Dann gab es ein sehr einseitiges Match am vierten Tisch: Odlar Yourdu – En Passant (NL) 5,5-0,5. Vor dem Turnier hatte ich ja angekündigt, auch die Matches von Werder Bremen und En Passant zu beobachten, da ich jeweils Spieler persönlich kenne. Das klappte nur zum Teil, da nur die ersten zehn Tische live übertragen wurden (und auch nur diese Partien derzeit verfügbar sind) und diese Teams da nur sporadisch auftauchten. En Passant hatte sich im Turnierverlauf nach oben durchgewurstelt, dabei spielten sie u.a. gegen die beiden anderen niederländischen Teams, dafür reist man also nach Bilbao. Wer hat von ihnen in der Schlussrunde als Einziger nicht verloren? „Natürlich“ Manuel Bosboom – auch wenn sein Gegner Mamedov alles versuchte – dazu später mehr.

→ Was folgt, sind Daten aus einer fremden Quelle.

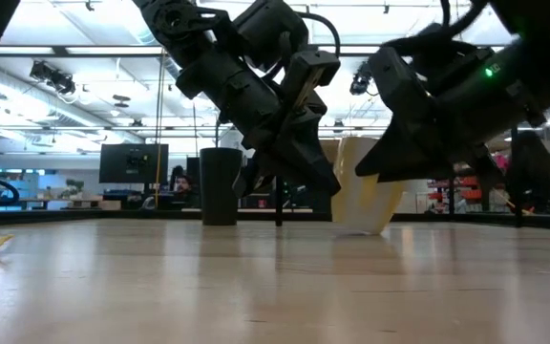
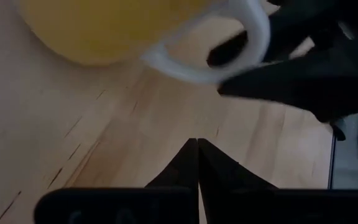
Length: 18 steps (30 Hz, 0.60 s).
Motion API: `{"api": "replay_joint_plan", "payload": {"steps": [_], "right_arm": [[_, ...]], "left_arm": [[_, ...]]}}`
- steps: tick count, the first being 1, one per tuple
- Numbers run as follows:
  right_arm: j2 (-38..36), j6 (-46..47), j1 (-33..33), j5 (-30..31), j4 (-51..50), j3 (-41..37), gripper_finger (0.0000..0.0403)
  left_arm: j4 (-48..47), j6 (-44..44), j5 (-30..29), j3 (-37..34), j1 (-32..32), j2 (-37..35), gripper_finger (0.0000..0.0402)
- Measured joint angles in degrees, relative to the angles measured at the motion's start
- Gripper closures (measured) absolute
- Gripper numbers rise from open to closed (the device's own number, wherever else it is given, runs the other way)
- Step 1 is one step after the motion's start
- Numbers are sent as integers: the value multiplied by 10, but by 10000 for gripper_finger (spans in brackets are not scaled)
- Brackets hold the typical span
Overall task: Stack small to large cups/mugs on shelf
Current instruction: Put the orange mug on the shelf
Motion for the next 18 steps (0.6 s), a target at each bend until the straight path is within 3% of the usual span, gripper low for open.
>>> {"api": "replay_joint_plan", "payload": {"steps": [7, 18], "right_arm": [[-18, -28, -19, -19, -37, 11, 366], [-67, -42, -27, -39, -107, 11, 376]], "left_arm": [[0, 2, 0, 0, 0, 0, 379], [0, 15, 0, 0, 3, 0, 391]]}}
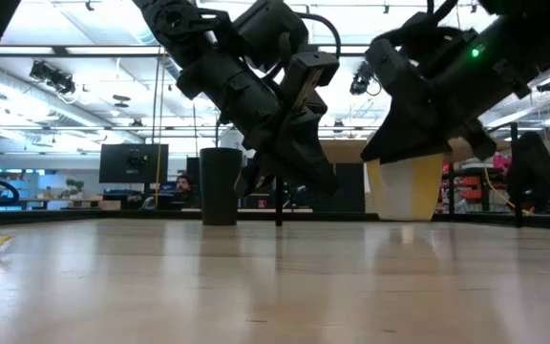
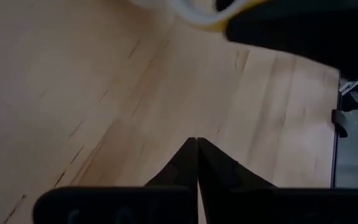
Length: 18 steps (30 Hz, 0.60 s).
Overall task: Stack small to large cups/mugs on shelf
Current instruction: Put the orange mug on the shelf
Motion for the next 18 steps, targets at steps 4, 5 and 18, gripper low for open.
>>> {"api": "replay_joint_plan", "payload": {"steps": [4, 5, 18], "right_arm": [[-20, -4, 0, -5, -18, 0, 376], [-27, -11, 0, -9, -19, 0, 376], [-207, -139, -13, -60, -106, 0, 376]], "left_arm": [[0, 1, 7, 0, 5, 0, 378], [0, 1, 13, 0, 8, 0, 377], [2, 7, 46, 0, 27, -9, 382]]}}
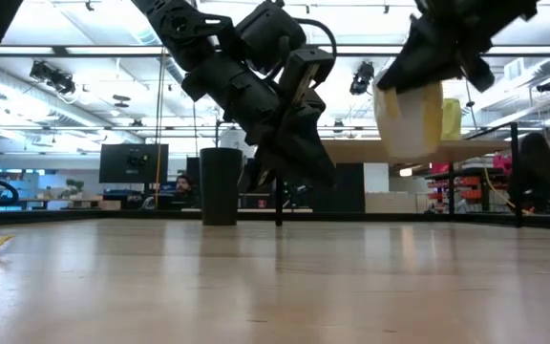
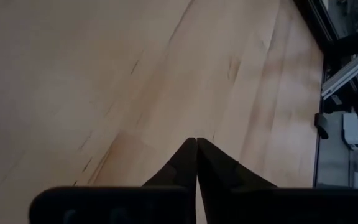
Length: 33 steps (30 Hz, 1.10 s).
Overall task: Stack small to large cups/mugs on shelf
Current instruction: Put the orange mug on the shelf
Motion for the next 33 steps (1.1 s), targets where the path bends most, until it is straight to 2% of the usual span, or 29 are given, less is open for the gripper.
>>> {"api": "replay_joint_plan", "payload": {"steps": [4, 8, 13, 17, 21, 27, 33], "right_arm": [[-65, -82, -33, -33, -20, 0, 376], [-117, -179, -74, -62, -22, 14, 376], [-143, -284, -133, -119, -79, 72, 376], [-151, -359, -187, -191, -85, 97, 376], [-162, -383, -242, -271, -82, 89, 376], [-177, -426, -259, -296, 12, 65, 376], [-208, -412, -273, -307, 95, -17, 376]], "left_arm": [[-1, 6, -1, 0, 0, 0, 379], [3, 5, -4, 0, 3, 0, 393], [3, 4, -4, 0, 8, 0, 390], [3, 4, -4, 0, 12, 0, 378], [4, 4, -5, 0, 14, 0, 387], [6, 4, -5, 0, 13, 0, 393], [6, 3, -5, 0, 14, 0, 378]]}}
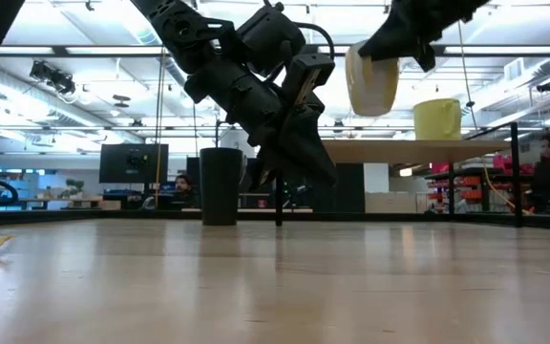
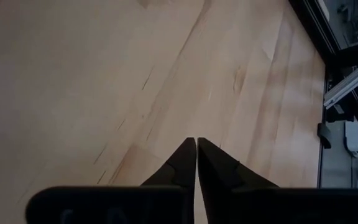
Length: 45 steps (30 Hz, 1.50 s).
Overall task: Stack small to large cups/mugs on shelf
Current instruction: Put the orange mug on the shelf
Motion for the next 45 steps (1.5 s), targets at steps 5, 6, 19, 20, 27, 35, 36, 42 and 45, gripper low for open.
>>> {"api": "replay_joint_plan", "payload": {"steps": [5, 6, 19, 20, 27, 35, 36, 42, 45], "right_arm": [[-23, -13, -5, 8, 42, -32, 376], [-24, -18, -8, 11, 39, -32, 376], [-2, -107, -115, -60, 21, -33, 376], [-2, -110, -122, -65, 19, -33, 376], [0, -115, -181, -131, 33, -37, 376], [-2, -99, -185, -138, 86, -80, 376], [-2, -96, -185, -138, 86, -83, 376], [-2, -98, -186, -131, 97, -86, 376], [-2, -101, -190, -126, 97, -86, 376]], "left_arm": [[0, 0, 0, 0, 0, 0, 395], [0, 0, 0, 0, 0, 0, 396], [0, -10, 0, 0, 1, 0, 394], [0, -10, 0, 0, 1, 0, 395], [0, -10, -2, 0, 1, 0, 379], [1, -10, -3, 0, 1, 0, 396], [1, -10, -4, 0, 1, 0, 396], [1, -10, -4, 0, 1, 0, 377], [1, -10, -6, 0, 1, 0, 378]]}}
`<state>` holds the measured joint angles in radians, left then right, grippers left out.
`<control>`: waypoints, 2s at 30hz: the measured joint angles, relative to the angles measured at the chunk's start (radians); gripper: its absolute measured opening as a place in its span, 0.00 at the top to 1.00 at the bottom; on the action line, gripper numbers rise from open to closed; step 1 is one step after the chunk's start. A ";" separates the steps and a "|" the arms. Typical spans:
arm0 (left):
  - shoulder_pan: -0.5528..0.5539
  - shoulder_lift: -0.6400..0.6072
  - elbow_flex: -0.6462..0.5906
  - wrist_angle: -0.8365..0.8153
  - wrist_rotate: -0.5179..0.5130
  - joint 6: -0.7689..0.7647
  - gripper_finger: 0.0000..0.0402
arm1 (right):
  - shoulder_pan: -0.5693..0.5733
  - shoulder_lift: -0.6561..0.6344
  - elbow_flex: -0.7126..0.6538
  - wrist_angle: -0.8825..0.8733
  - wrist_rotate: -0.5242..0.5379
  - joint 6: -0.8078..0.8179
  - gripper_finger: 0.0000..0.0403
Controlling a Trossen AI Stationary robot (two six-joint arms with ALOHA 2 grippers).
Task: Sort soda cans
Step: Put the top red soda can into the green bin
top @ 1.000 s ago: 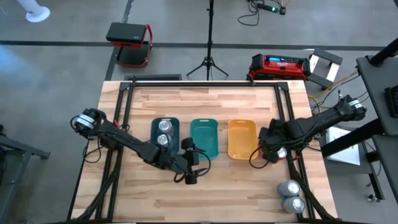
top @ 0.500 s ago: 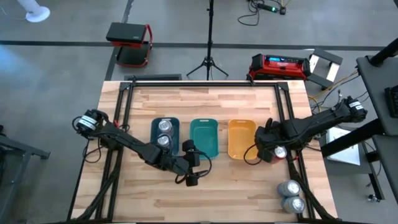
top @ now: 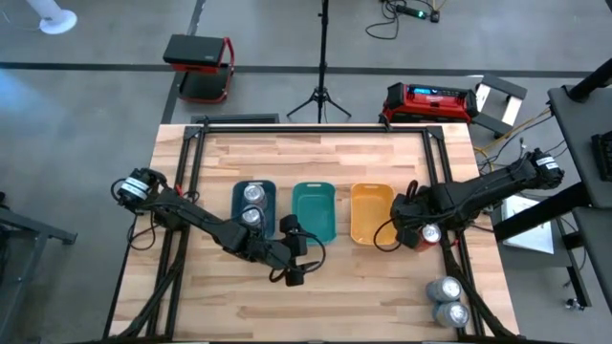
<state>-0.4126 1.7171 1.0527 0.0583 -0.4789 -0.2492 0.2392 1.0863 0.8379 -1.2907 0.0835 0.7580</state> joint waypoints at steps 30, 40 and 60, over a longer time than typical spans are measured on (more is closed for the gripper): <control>-0.034 -0.238 0.000 -0.310 -0.063 -0.059 0.22 | -0.153 0.719 1.028 -0.034 0.249 -0.792 0.25; -0.122 -0.250 -0.045 -0.313 -0.137 -0.048 0.25 | -0.258 0.919 1.158 0.049 0.088 -0.917 0.25; -0.123 -0.265 -0.061 -0.373 -0.140 -0.078 0.28 | -0.317 1.044 1.141 0.095 0.008 -0.905 0.24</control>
<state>-0.5354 1.4525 0.9920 -0.3144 -0.6193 -0.3275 -0.0774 2.1307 1.9789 -1.1958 0.0914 -0.1473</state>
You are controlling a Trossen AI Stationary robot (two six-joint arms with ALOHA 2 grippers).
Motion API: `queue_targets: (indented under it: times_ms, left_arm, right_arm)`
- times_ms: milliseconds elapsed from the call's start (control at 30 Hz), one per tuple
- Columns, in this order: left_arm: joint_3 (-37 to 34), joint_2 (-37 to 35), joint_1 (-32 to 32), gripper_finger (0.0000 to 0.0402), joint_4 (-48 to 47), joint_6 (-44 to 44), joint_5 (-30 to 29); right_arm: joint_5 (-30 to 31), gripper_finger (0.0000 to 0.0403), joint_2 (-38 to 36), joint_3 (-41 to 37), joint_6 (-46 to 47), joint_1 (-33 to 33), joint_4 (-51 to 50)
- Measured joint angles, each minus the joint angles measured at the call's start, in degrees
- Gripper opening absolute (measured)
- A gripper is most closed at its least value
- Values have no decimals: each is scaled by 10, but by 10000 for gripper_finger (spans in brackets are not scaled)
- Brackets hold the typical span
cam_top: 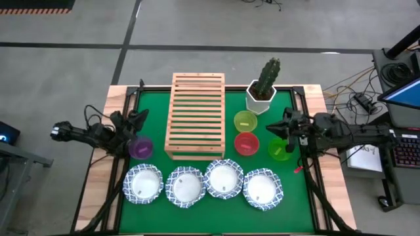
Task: Place and stack bowls onto a shelf
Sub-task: Put the white and blue bowl on the shelf
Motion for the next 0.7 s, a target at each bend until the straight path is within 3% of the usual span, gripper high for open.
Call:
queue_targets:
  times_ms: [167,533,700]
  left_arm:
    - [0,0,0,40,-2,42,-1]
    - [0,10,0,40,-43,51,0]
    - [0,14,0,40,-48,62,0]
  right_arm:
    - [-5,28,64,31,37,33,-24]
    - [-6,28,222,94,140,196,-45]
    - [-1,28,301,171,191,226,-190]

Dann sollte ich noch Tisch 5 erwähnen: Solingen kam zu einem glatten 4,5-1,5 gegen Haladas VSE aus Ungarn und landete dadurch in der Abschlusstabelle weit oben – ein bisschen glücklich bzw. dem Schweizer System zu verdanken: sie spielten gar nicht gegen die absoluten Spitzenteams, im Gegensatz zu St. Petersburg und Obiettivo Risarcimento die hinter ihnen landeten. In der achten Runde hätte Solingen wohl einen schweren Brocken bekommen, aber es gibt keine achte Runde.

 

Damit bin ich bei den deutschen Teams, von denen Solingen und Schachfreunde Berlin jeweils auf der Vereinshomepage berichteten (aber das habe ich noch nicht komplett gelesen, vielleicht in der nun anstehenden schachlich ruhigen Woche?). Auf Schach-Welt hatte Olaf Steffens einen Vor- und einen Zwischenbericht u.a. aus Sicht von Werder Bremen – da kommt vielleicht noch ein Abschlussbericht nachdem sie zu Hause angekommen sind. Solingen nennt ihren fünften Platz „das beste Resultat einer deutschen Mannschaft seit vielen Jahren“ – das stimmt formal gesehen, wobei Baden-Baden mehrfach ganz oben mitspielte und zum Turnierende zurückfiel. Oder ist Baden-Baden keine deutsche Mannschaft? Die drei anderen deutschen Teams landeten am Ende etwas unter ihrem Setzlistenplatz. In der letzten Runde lagen „meine“ zwei Teams ja weit auseinander: En Passant wie bereits erwähnt an Tisch 4, Werder Bremen an Tisch 26 von 26, nach zuvor einer Niederlage gegen das finnische Matinkylan (Nomen est Omen?). Dann gab es für Bremen noch ein 4-2 gegen White Knights aus Wales, wobei nach den Elozahlen ein 6-0 ein „normales“ Ergebnis war. Aber Deutschland-Grossbritannien ist so eine Sache, siehe vor allem Muelheim: 2,5-3,5 gegen Grantham Sharks, 3-3 gegen Bon Accord aus Schottland und zum Schluss mühsam 3,5-2,5 gegen White Rose – jeweils waren sie klar favorisiert, aber nur beim 5,5-0,5 gegen Edinburgh passte das Ergebnis dazu. Die Schachfreunde Berlin gewannen allerdings 6-0 gegen Bon Accord, und Solingen hatte Losglück: keine Gegner von der Insel.

 

Zurück zum Turnier aus internationaler Sicht: wie überlegen SOCAR diesmal war, zeigen auch ihre TPRs: Mamedyarov 2802, Topalov 2922, Adams 2836, Giri 2840, Radjabov 2834, Wang Hao 2664 (Ausnahmen bestätigen die Regel), Korobov 2798. Pro Brett will ich noch ein paar Spieler positiv und weniger positiv erwähnen:

 

Brett 1 Caruana 2896, Kamsky 2636, Karjakin 2634, Naiditsch 2613 (gute Gesellschaft für die deutsche Nummer 1)

 

Brett 2 Grischuk 2887, Bosboom 2709 (schon wieder eine GM-Norm, wie schon letztes Jahr beim Europacup), Morozevich 2619

 

Brett 3 Harikrishna 2852, Leko 2672

 

Brett 4 Movsesian 2580, Jensson 2579, Shirov 2560 (gute Gesellschaft für den Isländer Einar Hjalti Jensson, Elo 2349, der u.a. Shirov besiegte)

 

Brett 5 Fressinet 2559

 

Caruana sagt schon wieder „hallo Magnus, ich komme!“ – aber was das Turnier insgesamt für die Live-Ratingliste bedeutet, darf der Leser selbst untersuchen.